_What to work on_:
Everything from the line containing "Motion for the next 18" through the end of the data below should be copied exactly, with no other lines.

_Material for this task_:
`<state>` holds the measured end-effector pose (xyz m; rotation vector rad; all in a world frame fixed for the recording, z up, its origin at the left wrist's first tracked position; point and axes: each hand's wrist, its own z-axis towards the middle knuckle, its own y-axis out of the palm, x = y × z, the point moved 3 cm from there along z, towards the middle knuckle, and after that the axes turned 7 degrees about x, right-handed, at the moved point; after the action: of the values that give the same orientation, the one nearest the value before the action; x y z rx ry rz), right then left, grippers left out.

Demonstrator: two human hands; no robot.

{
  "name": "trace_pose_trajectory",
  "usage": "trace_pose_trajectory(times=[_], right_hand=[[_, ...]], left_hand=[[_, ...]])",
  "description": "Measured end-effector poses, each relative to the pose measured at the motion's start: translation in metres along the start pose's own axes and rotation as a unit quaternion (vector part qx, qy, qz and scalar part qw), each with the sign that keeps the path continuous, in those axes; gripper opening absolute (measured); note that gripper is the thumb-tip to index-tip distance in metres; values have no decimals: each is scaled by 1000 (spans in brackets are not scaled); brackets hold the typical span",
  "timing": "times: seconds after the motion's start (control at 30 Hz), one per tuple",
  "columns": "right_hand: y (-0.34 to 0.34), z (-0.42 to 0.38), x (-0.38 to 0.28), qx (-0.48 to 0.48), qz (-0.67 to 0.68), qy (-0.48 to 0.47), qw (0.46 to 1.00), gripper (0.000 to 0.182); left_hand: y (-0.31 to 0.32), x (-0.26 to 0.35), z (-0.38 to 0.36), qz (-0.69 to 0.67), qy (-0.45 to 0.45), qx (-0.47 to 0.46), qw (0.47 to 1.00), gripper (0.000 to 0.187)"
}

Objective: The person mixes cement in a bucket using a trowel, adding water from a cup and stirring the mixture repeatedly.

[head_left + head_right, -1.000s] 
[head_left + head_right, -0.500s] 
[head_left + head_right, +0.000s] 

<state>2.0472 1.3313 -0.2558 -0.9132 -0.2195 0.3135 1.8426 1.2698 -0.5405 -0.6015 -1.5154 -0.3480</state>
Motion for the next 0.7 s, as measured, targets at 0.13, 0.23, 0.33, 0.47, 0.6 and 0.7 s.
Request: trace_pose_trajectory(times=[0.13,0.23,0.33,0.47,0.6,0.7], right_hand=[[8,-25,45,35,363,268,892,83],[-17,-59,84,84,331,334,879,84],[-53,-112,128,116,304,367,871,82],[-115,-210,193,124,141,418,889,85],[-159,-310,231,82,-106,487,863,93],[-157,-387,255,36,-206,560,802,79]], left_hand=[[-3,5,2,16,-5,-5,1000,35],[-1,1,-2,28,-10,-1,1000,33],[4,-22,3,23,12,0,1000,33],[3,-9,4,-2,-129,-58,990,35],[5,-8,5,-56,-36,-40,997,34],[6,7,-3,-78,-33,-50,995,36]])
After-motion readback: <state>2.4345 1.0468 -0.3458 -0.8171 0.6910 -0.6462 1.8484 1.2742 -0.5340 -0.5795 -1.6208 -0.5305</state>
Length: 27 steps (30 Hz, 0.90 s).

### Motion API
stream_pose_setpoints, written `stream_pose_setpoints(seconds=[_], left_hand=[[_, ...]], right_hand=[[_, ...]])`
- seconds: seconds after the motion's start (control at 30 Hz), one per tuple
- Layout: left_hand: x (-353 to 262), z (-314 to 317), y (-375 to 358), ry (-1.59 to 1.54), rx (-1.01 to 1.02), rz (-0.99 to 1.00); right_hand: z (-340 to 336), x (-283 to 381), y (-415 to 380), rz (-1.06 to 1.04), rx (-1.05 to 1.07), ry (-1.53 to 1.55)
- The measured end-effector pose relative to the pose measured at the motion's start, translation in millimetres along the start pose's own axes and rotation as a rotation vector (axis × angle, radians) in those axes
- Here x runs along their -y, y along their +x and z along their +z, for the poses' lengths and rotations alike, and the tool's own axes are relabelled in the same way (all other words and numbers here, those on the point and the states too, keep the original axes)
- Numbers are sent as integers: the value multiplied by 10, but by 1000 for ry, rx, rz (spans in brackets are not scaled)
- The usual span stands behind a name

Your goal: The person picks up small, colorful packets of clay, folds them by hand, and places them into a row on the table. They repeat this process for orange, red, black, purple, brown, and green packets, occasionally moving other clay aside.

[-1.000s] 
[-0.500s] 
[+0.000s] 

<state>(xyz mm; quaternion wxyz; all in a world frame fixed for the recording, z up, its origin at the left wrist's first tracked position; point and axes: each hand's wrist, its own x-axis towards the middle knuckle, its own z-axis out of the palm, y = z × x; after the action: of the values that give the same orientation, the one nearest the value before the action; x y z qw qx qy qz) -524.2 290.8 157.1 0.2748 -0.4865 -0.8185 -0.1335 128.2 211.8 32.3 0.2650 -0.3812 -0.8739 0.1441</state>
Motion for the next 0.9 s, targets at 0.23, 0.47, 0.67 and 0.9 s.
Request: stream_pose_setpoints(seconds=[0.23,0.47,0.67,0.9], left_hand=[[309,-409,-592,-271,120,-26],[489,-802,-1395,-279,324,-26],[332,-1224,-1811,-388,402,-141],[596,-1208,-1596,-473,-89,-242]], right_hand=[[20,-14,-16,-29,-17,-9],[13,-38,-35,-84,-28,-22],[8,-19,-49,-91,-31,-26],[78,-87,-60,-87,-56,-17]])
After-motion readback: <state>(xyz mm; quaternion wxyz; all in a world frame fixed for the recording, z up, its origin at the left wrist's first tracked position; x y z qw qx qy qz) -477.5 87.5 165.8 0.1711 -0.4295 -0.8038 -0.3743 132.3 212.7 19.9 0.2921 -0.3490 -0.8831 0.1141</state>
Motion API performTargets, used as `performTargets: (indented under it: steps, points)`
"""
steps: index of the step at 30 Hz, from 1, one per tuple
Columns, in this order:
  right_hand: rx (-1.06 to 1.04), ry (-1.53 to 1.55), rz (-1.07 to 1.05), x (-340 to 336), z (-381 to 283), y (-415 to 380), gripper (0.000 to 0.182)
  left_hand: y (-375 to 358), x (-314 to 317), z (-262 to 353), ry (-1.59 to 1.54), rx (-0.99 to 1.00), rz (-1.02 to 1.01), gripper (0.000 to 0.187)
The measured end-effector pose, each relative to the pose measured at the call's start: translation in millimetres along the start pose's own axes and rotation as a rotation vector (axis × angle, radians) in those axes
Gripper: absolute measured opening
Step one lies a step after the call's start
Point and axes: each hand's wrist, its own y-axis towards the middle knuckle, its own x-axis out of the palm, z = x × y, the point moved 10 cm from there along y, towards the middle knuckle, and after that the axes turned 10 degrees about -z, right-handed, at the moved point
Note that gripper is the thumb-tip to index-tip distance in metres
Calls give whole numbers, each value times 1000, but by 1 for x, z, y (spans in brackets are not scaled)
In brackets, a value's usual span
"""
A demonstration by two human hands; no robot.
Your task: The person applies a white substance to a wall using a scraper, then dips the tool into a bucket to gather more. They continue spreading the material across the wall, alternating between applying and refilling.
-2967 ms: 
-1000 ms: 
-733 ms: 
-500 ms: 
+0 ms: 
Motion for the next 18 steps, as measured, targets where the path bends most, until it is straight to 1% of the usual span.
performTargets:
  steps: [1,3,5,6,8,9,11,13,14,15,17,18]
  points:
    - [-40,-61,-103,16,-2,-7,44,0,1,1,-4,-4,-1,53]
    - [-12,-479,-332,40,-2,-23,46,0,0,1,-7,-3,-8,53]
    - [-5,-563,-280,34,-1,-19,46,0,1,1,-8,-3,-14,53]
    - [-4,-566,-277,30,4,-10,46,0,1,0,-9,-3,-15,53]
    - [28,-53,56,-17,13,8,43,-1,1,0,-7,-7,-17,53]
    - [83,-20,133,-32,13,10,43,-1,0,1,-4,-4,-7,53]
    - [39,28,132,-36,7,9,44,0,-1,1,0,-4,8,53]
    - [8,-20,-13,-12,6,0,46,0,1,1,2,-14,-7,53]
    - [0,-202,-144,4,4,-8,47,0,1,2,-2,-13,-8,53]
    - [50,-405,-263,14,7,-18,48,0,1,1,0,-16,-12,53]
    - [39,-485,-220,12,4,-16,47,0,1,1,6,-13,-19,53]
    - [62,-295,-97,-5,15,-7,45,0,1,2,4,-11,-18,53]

_Response below_:
Motion for the next 18 steps, as measured, targets where the path bends most, until it is straight to 1% of the usual span.
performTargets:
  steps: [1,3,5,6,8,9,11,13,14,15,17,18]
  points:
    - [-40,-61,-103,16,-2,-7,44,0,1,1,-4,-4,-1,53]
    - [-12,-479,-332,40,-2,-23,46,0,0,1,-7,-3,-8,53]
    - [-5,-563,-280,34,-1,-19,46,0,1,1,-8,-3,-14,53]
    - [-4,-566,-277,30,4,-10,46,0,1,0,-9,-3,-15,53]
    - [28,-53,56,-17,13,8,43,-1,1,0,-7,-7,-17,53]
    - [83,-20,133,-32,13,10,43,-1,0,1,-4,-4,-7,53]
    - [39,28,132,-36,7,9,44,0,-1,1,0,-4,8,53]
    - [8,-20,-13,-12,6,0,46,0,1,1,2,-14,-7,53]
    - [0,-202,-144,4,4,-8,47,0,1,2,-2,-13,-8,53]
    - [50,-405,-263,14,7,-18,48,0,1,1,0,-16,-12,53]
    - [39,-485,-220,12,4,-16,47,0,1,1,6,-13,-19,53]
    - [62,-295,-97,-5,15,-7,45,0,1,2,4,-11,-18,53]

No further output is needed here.